◆ **What the task asks**
Where in the records does the word "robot" appear? Copy each line that holds it.

---------- Provided records

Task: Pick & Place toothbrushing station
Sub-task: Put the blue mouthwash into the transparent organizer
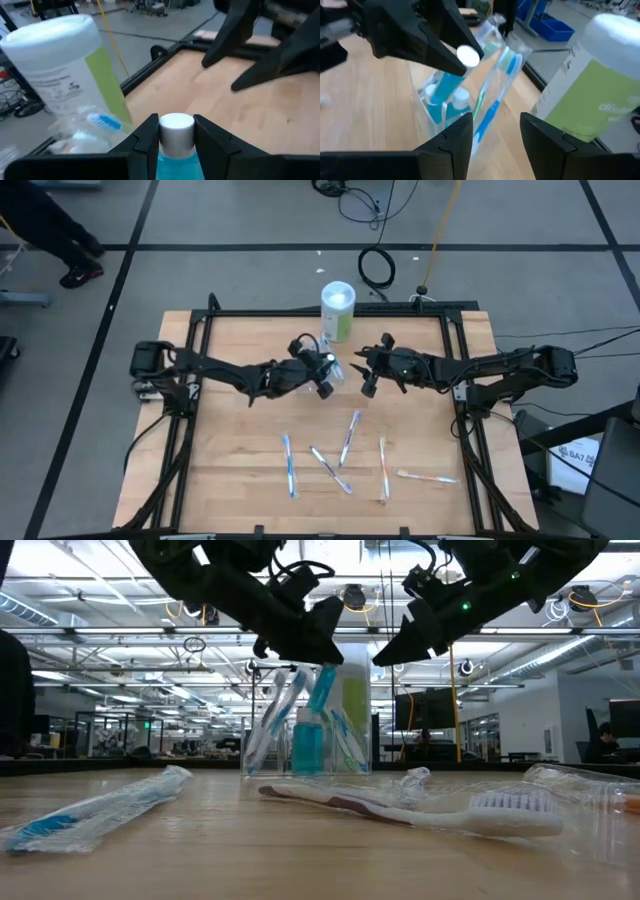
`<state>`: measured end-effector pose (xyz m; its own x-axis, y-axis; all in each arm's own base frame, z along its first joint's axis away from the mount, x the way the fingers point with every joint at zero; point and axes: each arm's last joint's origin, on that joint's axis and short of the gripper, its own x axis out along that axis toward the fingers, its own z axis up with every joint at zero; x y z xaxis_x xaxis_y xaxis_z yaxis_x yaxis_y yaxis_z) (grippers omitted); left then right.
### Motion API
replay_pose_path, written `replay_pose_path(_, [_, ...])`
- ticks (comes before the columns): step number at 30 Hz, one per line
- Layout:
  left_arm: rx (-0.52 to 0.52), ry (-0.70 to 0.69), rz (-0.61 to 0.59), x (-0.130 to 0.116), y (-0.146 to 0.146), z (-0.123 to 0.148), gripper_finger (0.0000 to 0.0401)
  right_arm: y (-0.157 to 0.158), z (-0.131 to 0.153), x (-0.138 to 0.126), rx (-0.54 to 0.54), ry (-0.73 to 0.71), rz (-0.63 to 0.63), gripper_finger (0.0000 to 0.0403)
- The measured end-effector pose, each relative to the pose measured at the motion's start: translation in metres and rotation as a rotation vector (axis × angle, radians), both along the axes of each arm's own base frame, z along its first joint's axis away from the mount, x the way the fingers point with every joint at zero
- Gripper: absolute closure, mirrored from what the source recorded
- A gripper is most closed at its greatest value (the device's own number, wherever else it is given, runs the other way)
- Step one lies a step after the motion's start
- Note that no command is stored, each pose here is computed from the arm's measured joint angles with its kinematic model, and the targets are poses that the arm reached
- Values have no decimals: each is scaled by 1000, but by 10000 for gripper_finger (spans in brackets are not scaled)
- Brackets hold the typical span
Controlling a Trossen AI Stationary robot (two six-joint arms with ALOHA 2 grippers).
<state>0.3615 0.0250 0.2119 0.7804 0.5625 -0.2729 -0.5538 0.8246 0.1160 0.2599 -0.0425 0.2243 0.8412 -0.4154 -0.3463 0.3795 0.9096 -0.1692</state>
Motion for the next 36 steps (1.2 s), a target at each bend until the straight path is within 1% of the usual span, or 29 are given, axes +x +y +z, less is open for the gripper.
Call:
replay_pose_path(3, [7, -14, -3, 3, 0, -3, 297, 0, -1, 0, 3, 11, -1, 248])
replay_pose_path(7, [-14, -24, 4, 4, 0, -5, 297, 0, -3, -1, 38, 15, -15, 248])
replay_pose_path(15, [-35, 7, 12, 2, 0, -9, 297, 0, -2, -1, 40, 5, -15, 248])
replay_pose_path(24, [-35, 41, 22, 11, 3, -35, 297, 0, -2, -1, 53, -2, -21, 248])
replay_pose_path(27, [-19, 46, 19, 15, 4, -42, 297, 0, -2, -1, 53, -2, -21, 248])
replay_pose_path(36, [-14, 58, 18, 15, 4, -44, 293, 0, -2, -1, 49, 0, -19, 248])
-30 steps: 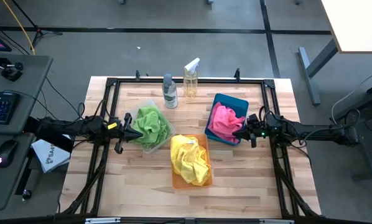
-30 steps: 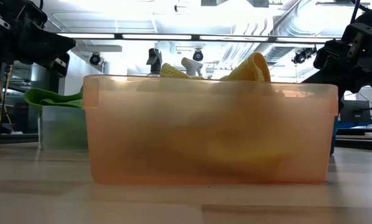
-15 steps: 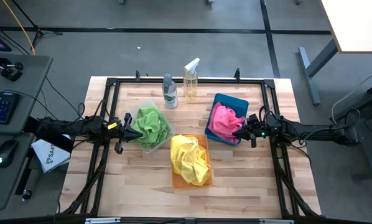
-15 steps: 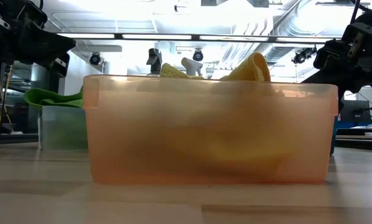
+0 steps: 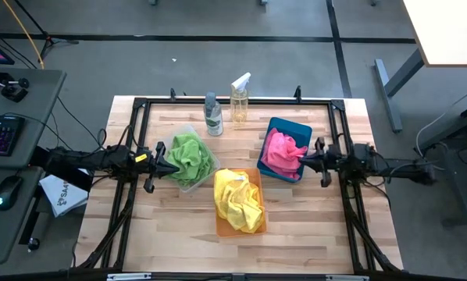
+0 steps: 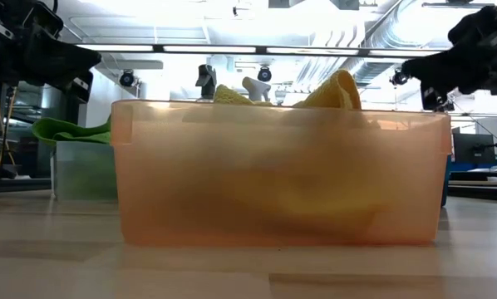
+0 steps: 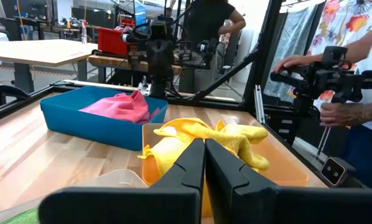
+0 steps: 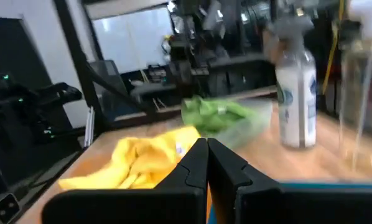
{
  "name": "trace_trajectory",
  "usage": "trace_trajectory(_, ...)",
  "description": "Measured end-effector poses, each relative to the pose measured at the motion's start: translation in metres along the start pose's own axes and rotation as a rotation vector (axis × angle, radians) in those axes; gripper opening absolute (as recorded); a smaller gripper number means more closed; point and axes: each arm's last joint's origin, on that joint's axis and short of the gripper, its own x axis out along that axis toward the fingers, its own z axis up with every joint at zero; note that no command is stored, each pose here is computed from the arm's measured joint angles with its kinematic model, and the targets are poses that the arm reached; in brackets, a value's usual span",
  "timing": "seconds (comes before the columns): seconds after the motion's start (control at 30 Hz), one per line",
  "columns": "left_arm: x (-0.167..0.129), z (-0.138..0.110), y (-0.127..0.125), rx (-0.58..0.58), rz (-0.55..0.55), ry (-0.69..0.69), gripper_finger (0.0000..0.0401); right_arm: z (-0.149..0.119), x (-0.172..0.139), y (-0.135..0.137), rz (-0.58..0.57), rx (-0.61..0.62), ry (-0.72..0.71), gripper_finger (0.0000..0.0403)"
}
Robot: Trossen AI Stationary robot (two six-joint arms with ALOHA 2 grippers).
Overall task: Sort microfiber towel by color & place in baskets
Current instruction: Return to Home Position
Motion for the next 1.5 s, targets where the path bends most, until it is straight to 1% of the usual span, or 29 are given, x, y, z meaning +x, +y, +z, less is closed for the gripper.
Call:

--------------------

◆ **Result below**
Controlling a Trossen AI Stationary robot (two six-joint arms with ALOHA 2 grippers).
Robot: Trossen AI Stationary robot (two six-joint arms with ALOHA 2 grippers).

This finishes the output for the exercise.